WikiScrapper is ideal for anyone who needs to quickly gather information on a specific topic from Wikipedia. Whether you're a student, researcher, or content creator, this tool saves you time by automating the content extraction process. It eliminates the need to navigate through multiple Wikipedia pages, allowing you to focus on what matters most—using the information.

### Key Features

- **Language Selection:** WikiScrapper supports multiple languages, making it accessible to a global audience. You can select your preferred language from a dropdown list, and the scraper will retrieve content from the corresponding Wikipedia version.

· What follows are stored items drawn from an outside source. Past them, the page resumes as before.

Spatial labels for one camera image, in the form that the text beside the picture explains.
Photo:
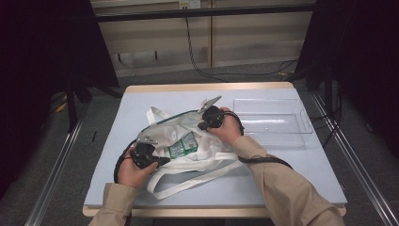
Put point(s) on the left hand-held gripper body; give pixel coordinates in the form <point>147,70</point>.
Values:
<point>144,153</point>

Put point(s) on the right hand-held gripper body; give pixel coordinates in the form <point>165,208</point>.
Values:
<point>213,114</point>

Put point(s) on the white tote bag colourful spots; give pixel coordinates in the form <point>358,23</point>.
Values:
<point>188,169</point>

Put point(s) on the person's right hand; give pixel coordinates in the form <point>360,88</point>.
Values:
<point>227,128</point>

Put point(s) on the person's left hand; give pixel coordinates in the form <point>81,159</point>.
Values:
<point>135,175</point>

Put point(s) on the green white packet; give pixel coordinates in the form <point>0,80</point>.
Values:
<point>176,150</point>
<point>190,142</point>

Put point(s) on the wooden table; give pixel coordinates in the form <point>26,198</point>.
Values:
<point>204,86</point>

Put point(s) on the clear plastic container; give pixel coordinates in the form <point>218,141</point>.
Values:
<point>273,125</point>

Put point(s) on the black metal stand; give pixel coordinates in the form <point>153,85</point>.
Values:
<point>328,94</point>
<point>71,106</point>

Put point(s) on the pale blue table mat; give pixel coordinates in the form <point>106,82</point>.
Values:
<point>282,175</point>

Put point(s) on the black horizontal bar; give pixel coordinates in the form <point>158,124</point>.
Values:
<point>200,13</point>

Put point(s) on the dark curtain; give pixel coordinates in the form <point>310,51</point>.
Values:
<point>37,62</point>
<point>363,56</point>

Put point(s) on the silver metal rail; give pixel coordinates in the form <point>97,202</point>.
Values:
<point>55,172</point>
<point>357,163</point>

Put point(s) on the white wall outlet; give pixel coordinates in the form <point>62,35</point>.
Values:
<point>189,3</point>

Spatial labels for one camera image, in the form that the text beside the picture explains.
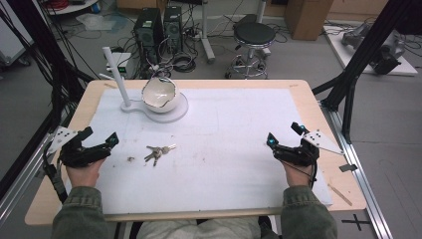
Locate white table mat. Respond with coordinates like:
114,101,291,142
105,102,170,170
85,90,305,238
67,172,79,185
65,87,333,216

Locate person's left hand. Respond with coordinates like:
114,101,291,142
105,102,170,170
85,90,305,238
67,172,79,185
65,157,107,189

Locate aluminium rail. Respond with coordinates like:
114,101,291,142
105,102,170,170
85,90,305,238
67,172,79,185
318,100,395,239
0,132,56,228

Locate person's legs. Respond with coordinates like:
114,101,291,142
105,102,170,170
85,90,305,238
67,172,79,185
134,216,264,239

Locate black computer tower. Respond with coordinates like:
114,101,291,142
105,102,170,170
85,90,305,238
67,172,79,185
133,7,164,64
162,5,184,54

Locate grey tape piece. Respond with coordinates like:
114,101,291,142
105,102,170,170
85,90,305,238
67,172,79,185
338,162,359,173

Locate white round table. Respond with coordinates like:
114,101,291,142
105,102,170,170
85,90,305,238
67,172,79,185
45,0,102,16

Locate thin wooden stick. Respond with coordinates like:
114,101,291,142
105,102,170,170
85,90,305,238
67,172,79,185
326,182,353,207

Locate clear plastic bag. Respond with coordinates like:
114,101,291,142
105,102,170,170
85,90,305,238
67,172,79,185
75,12,129,33

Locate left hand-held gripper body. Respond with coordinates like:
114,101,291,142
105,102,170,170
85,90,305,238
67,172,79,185
49,125,112,168

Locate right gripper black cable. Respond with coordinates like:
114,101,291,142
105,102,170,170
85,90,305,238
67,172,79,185
278,158,318,189

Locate black round stool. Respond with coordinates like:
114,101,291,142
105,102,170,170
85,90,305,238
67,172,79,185
224,21,277,81

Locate white power supply box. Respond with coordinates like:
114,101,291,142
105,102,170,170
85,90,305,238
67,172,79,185
105,52,134,80

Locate person's right hand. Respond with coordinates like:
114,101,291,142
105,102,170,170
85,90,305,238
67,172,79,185
281,160,316,188

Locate coiled black cable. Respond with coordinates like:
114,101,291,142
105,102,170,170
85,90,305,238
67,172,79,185
171,53,197,74

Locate white platform board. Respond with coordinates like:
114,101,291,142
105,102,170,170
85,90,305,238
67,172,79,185
322,24,419,77

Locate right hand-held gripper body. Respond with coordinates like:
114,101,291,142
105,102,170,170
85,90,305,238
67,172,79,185
273,128,344,167

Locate white stand with pole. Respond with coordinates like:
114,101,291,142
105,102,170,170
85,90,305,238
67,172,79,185
99,46,190,124

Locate cardboard box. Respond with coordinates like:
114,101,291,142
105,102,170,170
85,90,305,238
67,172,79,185
284,0,335,42

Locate white cracked eggshell bowl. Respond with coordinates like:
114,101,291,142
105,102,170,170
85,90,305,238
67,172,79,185
141,76,178,115

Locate black metal frame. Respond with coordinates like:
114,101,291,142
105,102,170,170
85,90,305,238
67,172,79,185
312,0,422,144
0,0,96,200

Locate white desk leg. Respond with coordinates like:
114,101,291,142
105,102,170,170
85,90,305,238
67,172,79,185
198,0,217,65

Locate bunch of silver keys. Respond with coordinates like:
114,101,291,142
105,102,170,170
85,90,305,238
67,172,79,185
143,142,178,167

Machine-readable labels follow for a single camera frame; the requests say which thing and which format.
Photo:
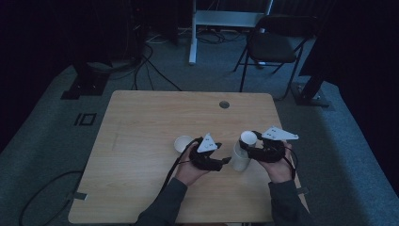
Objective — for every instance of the white metal desk frame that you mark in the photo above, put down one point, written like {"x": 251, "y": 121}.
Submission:
{"x": 219, "y": 19}

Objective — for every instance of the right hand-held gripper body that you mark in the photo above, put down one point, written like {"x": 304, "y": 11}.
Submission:
{"x": 269, "y": 152}

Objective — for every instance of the round grey table grommet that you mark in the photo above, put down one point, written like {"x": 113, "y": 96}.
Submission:
{"x": 224, "y": 104}

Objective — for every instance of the clear plastic cup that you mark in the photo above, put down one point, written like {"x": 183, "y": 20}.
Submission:
{"x": 241, "y": 160}

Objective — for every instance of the black stand base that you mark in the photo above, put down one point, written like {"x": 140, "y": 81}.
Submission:
{"x": 310, "y": 91}
{"x": 86, "y": 81}

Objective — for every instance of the person's left hand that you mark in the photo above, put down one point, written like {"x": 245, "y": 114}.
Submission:
{"x": 188, "y": 171}

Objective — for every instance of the black folding chair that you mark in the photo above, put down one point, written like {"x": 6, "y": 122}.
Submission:
{"x": 273, "y": 47}

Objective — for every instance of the person's right hand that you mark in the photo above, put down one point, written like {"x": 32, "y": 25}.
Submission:
{"x": 279, "y": 169}

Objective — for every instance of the grey tape piece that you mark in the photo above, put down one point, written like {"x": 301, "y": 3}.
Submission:
{"x": 303, "y": 190}

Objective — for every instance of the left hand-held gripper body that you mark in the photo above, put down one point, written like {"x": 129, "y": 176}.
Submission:
{"x": 204, "y": 158}

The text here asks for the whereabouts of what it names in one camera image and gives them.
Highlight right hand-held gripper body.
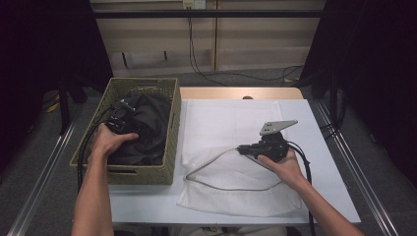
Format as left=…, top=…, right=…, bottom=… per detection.
left=253, top=119, right=299, bottom=163

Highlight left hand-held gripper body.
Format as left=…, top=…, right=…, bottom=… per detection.
left=104, top=98, right=137, bottom=135

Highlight dark cloth garment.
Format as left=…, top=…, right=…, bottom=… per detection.
left=107, top=91, right=172, bottom=166

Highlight white mesh laundry bag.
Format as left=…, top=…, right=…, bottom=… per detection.
left=176, top=99, right=303, bottom=218

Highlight green woven basket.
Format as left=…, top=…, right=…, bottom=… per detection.
left=68, top=77, right=182, bottom=186

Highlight person's right hand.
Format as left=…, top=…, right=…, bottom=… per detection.
left=257, top=148, right=308, bottom=191

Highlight person's left hand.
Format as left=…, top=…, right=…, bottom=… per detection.
left=89, top=123, right=140, bottom=158

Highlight white table cover sheet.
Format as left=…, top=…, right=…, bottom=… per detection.
left=109, top=98, right=362, bottom=225

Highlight black metal stand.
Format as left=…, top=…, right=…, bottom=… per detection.
left=328, top=70, right=340, bottom=124
left=58, top=73, right=88, bottom=136

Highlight yellow floor strip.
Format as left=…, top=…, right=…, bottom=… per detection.
left=46, top=94, right=62, bottom=114

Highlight person's light trousers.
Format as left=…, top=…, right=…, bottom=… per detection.
left=170, top=225, right=288, bottom=236

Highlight black curtain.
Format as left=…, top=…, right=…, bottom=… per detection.
left=0, top=0, right=114, bottom=171
left=299, top=0, right=417, bottom=188

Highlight black horizontal metal bar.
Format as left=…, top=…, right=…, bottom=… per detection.
left=92, top=9, right=326, bottom=19

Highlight right hand-held gripper cable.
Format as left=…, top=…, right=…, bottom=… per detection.
left=286, top=141, right=317, bottom=236

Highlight hand-held gripper cable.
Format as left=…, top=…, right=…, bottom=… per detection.
left=286, top=141, right=317, bottom=236
left=77, top=106, right=114, bottom=195

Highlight left hand-held gripper cable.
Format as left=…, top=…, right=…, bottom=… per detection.
left=77, top=106, right=114, bottom=195

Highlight black floor cable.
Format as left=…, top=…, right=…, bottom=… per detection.
left=209, top=64, right=304, bottom=83

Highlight metal floor rail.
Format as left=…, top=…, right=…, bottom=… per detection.
left=314, top=101, right=399, bottom=236
left=6, top=104, right=83, bottom=236

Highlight black hanging wall cable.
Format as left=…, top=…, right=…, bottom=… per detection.
left=187, top=8, right=229, bottom=87

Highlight white wall socket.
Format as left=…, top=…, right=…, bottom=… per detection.
left=182, top=0, right=207, bottom=10

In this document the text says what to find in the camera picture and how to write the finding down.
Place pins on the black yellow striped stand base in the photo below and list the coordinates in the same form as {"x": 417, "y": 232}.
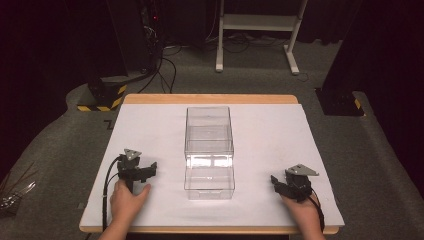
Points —
{"x": 106, "y": 95}

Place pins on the white metal stand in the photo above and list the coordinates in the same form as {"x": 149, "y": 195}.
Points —
{"x": 260, "y": 22}

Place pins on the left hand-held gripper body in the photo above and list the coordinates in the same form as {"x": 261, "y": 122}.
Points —
{"x": 128, "y": 170}

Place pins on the clear plastic drawer case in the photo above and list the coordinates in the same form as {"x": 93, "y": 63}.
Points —
{"x": 209, "y": 133}

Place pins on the black curtain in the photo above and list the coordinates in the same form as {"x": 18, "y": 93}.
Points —
{"x": 40, "y": 50}
{"x": 383, "y": 50}

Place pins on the person's left hand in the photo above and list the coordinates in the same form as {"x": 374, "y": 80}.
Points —
{"x": 125, "y": 205}

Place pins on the person's right hand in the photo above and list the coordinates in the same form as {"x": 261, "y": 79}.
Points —
{"x": 301, "y": 213}

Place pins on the wooden table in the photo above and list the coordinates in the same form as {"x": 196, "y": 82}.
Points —
{"x": 210, "y": 99}

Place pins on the black equipment tower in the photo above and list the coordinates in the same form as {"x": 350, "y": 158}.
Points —
{"x": 133, "y": 33}

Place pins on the white table cover sheet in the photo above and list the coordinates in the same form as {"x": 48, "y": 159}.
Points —
{"x": 266, "y": 140}

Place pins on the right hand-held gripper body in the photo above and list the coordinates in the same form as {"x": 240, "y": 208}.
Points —
{"x": 300, "y": 183}

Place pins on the metal tripod legs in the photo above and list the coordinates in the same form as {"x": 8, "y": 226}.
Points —
{"x": 15, "y": 195}

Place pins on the clear plastic drawer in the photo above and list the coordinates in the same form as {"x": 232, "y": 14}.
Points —
{"x": 209, "y": 181}

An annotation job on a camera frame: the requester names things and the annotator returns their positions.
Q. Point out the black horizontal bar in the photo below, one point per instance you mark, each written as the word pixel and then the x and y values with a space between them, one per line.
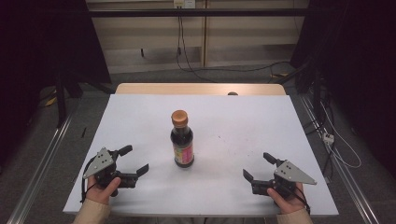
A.
pixel 199 12

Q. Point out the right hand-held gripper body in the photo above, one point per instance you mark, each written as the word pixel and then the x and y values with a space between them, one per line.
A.
pixel 291 174

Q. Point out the metal floor rail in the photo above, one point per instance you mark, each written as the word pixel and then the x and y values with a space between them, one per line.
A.
pixel 342 174
pixel 40 168

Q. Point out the black metal stand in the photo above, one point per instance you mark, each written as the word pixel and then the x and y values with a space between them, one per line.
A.
pixel 61 99

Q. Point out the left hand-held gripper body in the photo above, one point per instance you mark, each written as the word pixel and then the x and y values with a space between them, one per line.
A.
pixel 104 161

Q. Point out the person's left hand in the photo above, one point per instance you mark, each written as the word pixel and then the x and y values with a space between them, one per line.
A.
pixel 99 194

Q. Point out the white wall outlet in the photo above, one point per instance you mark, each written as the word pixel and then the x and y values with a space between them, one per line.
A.
pixel 184 3

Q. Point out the dark curtain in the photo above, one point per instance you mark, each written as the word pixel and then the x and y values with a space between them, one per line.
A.
pixel 40 40
pixel 358 53

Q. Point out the white tabletop board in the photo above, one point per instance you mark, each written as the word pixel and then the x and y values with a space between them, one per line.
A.
pixel 224 124

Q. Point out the dark sauce bottle orange cap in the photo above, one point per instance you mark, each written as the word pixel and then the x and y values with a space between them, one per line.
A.
pixel 182 143

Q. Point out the person's right hand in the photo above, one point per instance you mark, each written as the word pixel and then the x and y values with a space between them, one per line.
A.
pixel 289 204

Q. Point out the light wooden table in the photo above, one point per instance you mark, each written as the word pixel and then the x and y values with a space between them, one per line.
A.
pixel 199 88

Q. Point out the white power strip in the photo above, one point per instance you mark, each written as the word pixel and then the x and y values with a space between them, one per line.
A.
pixel 328 137

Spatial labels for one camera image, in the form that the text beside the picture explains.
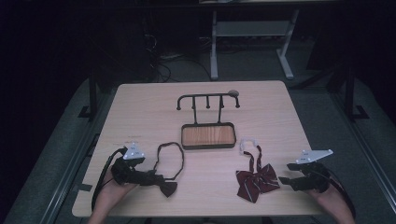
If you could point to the grey tape strip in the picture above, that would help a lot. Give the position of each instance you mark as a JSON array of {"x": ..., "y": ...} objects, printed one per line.
[{"x": 84, "y": 187}]

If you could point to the metal floor rail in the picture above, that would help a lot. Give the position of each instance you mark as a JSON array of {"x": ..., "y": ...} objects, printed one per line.
[
  {"x": 369, "y": 155},
  {"x": 67, "y": 168}
]

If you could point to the person's left hand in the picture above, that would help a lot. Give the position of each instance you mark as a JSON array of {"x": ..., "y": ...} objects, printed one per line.
[{"x": 110, "y": 194}]

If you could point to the person's right hand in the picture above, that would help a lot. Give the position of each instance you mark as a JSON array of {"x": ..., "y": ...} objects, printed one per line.
[{"x": 330, "y": 199}]

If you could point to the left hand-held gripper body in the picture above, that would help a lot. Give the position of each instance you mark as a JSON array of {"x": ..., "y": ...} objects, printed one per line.
[{"x": 129, "y": 169}]

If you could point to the grey metal desk frame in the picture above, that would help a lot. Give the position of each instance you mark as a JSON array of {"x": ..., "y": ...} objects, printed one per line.
[{"x": 252, "y": 28}]

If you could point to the black hook rack wooden tray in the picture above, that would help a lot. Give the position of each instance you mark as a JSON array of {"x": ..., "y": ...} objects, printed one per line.
[{"x": 208, "y": 136}]

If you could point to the small grey round disc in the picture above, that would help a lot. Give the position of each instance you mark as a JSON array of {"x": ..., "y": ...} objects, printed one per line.
[{"x": 233, "y": 92}]

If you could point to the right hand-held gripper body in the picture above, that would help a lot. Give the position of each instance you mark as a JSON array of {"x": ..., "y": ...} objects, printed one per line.
[{"x": 316, "y": 177}]

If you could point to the black metal stand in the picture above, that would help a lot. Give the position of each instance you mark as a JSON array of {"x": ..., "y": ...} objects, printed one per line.
[
  {"x": 92, "y": 93},
  {"x": 350, "y": 93}
]

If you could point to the black bow tie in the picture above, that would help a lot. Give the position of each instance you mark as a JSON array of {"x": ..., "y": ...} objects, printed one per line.
[{"x": 168, "y": 188}]

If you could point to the red striped bow tie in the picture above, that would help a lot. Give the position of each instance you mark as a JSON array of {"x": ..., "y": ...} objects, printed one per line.
[{"x": 255, "y": 183}]

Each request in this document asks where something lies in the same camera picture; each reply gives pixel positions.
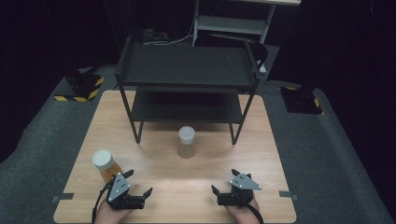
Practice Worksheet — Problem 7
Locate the black two-tier shelf rack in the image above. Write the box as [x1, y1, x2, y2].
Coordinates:
[114, 35, 262, 146]

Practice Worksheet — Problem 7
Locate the grey metal stand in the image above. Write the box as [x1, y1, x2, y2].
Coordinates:
[191, 0, 303, 76]

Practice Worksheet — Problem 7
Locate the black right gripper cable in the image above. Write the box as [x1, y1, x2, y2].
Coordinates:
[246, 202, 265, 224]

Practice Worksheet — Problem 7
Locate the jar with orange contents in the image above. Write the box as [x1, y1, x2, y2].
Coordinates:
[92, 148, 123, 183]

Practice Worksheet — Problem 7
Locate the black power strip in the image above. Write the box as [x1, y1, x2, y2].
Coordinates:
[141, 28, 171, 43]

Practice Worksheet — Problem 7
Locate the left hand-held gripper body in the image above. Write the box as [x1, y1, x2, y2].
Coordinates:
[106, 173, 147, 210]

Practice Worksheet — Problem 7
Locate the jar with pale contents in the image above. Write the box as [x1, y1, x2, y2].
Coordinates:
[177, 125, 196, 160]

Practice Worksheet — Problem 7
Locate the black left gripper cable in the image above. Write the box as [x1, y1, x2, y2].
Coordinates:
[91, 179, 115, 224]

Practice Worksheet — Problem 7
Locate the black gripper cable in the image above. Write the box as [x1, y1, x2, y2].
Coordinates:
[91, 179, 115, 224]
[246, 202, 265, 224]

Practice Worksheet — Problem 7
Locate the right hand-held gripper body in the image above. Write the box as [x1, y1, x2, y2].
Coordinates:
[217, 173, 263, 209]

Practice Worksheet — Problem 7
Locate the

- **Topic Search:** Simply enter the topic you're interested in, and WikiScrapper will fetch the relevant Wikipedia content. The tool scrapes the main content of the article, focusing on headings and paragraphs to provide a clean, readable output.

- **Image Retrieval:** In addition to text, WikiScrapper can fetch images related to your topic from Google Images. This feature is particularly useful for visual content creators who need images that complement their textual data.

- **User-Friendly Interface:** Built with Gradio, WikiScrapper offers an intuitive interface that anyone can use without prior technical knowledge. The tool's design is minimalistic and easy to navigate, making the scraping process straightforward and efficient.

### How WikiScrapper Works

At its core, WikiScrapper leverages the `requests` library to make HTTP requests and `BeautifulSoup` to parse the HTML content of Wikipedia pages. The tool identifies and extracts relevant content, such as headings and paragraphs, from the main body of the Wikipedia article. For image retrieval, WikiScrapper performs a Google Image search based on the topic and downloads the first relevant image.

Here’s a brief overview of how WikiScrapper works:

1. **Language Selection:** The tool fetches available languages from Wikipedia’s homepage and displays them in a dropdown list.

2. **Content Scraping:** Upon entering a topic and selecting a language, WikiScrapper constructs the appropriate Wikipedia URL and scrapes the article content. It filters out unnecessary elements, providing you with clean, structured information.

3. **Image Fetching:** The tool conducts a Google Image search for the topic and downloads the first image that meets the criteria, saving it to your local machine.

### Building WikiScrapper: The Technical Side

WikiScrapper is built using the following technologies:

- **Python:** The core language used for scripting and handling web requests.
- **Gradio:** A Python library that allows you to create customizable user interfaces for machine learning models and other applications.
- **BeautifulSoup:** A Python library for parsing HTML and XML documents, used here for extracting text from Wikipedia pages.
- **Requests:** A simple HTTP library for making requests to websites and handling responses.

```
url = f"https://{symbol}.wikipedia.org/wiki/{selected_topic}"
response = requests.get(url)
response.raise_for_status()
soup = BeautifulSoup(response.content, 'html.parser')


search_url = f"https://www.google.com/search?q={query}&tbm=isch"
response = requests.get(search_url)
response.raise_for_status()
soup = BeautifulSoup(response.content, 'html.parser')

```

## Dependencies

| Package | Version | Description |
|----------------|----------|-----------------------------------------------------------------------------|
| `beautifulsoup4` | 4.12.3 | A Python library for parsing HTML and XML documents, providing idiomatic ways of navigating, searching, and modifying the parse tree. |
| `requests` | 2.32.3 | A simple and elegant HTTP library for Python, built for human beings. |
| `gradio` | Latest | A user-friendly Python library for building machine learning and data science web apps. |

## Example

![alt text](assets/image47.png)

### Conclusion

WikiScrapper is a handy tool for anyone who frequently uses Wikipedia for research or content creation. It streamlines the process of gathering information and images, allowing you to focus on analyzing and applying the data. With its multilingual support and user-friendly interface, WikiScrapper is a valuable addition to your digital toolkit.

Give WikiScrapper a try and see how it can simplify your information-gathering process!